Еще один интересный поворот в деле изучения генетического кода был намечен в 60-е годы в киевском институте микробиологии. Коллектив ученых под руководством С. Гершензона с участием Н. Тарновского, П. Ситько обнаружил важнейший внутриклеточный фермент – ревертазу. Это открытие показало, что принципы кодирования генетической информации более разнообразны, чем представлялось ранее. Базовая информация о строении организма может храниться не только в знаменитой молекуле ДНК, но и в другой молекуле – так называемой РНК. Для специалистов это означало революцию в молекулярной генетике. Результаты работ были представлены на совещании республиканского уровня. Но опубликовать их в изданиях, доступных мировой научной общественности, не удалось. Спустя примерно 10 лет открытие было повторено в лучше оснащенных американских лабораториях. Переоткрыватели – Дэвид Балтимор и Говард Темин в 1975 году получили Нобелевскую премию. В дальнейшем Балтимор, узнав о работах украинских ученых, официально признал их первенство. Но премию, понятно, никто не перераспределял.
Важнейшим открытием 2-й половины ХХ века стала генетическая нестабильность. Оказалось, что некоторые гены не привязаны к определенному месту, могут перемещаться из одной хромосомы в другую, даже из организма в организм, минуя репродуктивные барьеры. Впервые возможность такого явления была показана американской исследовательницей Б. Мак Клинтох в 1953 году на кукурузе. В 1966 году молодой чешский энтомолог Карел Слама, работавший в тесном контакте как с советскими, так и канадскими учеными, показал наличие идентичных веществ в организмах насекомых и деревьев. Слама понял, что здесь возможен прямой обмен генетической информацией. Массовый бум вокруг проблемы начался в 70-х годах, когда выяснилось что за этими фактами стоит глобальный механизм обмена генами между всеми организмами на Земле. Эти данные хорошо увязывались с гелиобиологией А. Чижевского, о которой речь будет идти в следующей главе. Лидерами изучения этого процесса стали Д. Грин из Америки, Н. Плюс из Франции и наши ученые – ленинградка Р. Берг и новосибирец М. Голубовский. Нобелевский комитет стал прорабатывать возможность присуждения премии за работы в этом направлении. В каком-то из первичных списков мелькнула фамилия Голубовского. Почему-то именно в этот момент партийные органы перестали выпускать его за границу.

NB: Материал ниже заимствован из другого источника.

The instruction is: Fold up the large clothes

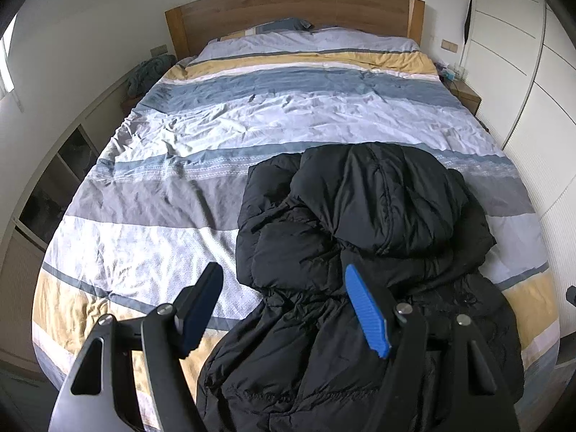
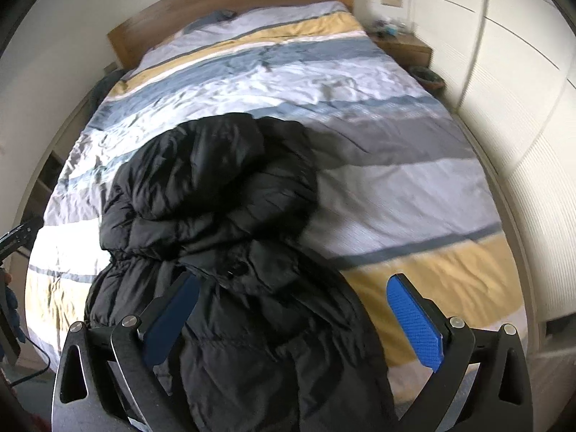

Нобелевская премия 1983 года была присуждена Барбаре Мак Клинтох, разменявшей девятый десяток и отошедшей от активной работы. Трудно сказать, насколько именно она заслужила этой награды.
Известны случаи, когда премии давали за не доведенные до конца работы. В 1967 году английский ученый Д. Гриффит открыл новую форму жизни – организмы без генов и нуклеиновых кислот, которые, однако, каким-то чудом размножались. Механизм их самовоспроизведения не выяснен до сих пор. Оказалось, что некоторые болезни животных и человека связаны именно с этими формами жизни, получившими название прионов. Среди этих болезней оказалась и такая, как коровье бешенство. Ею занялся американский ученый Стэнли Прузинер, и вскоре, в 1997 году удостоился Нобелевской. За что дана награда – не совсем понятно. Механизм передачи заболевания не вскрыт. Степень опасности для человека не оценена. В плане понимания механизма самовоспроизведения прионов наука осталась на уровне гипотез, предложенных Гриффитом в 1967 году. Присуждение премии за недоделанные работы объяснялось просто. В условиях перенасыщенности продовольственного рынка пищевыми продуктами, включая говядину, производители в борьбе с конкурентами не гнушаются ничем. Единичные случаи коровьего бешенства в Великобритании послужили прекрасным поводом вытеснить английских фермеров с рынка. Дополнительная шумиха вокруг зараженного мяса в первую очередь оказалась на руку американским производителям и экономике США в целом. Становится ясным, что определенным силам была выгодна эта премия. Нобелевский же комитет состоит из обычных людей, подверженных давлению и падких на вознаграждения.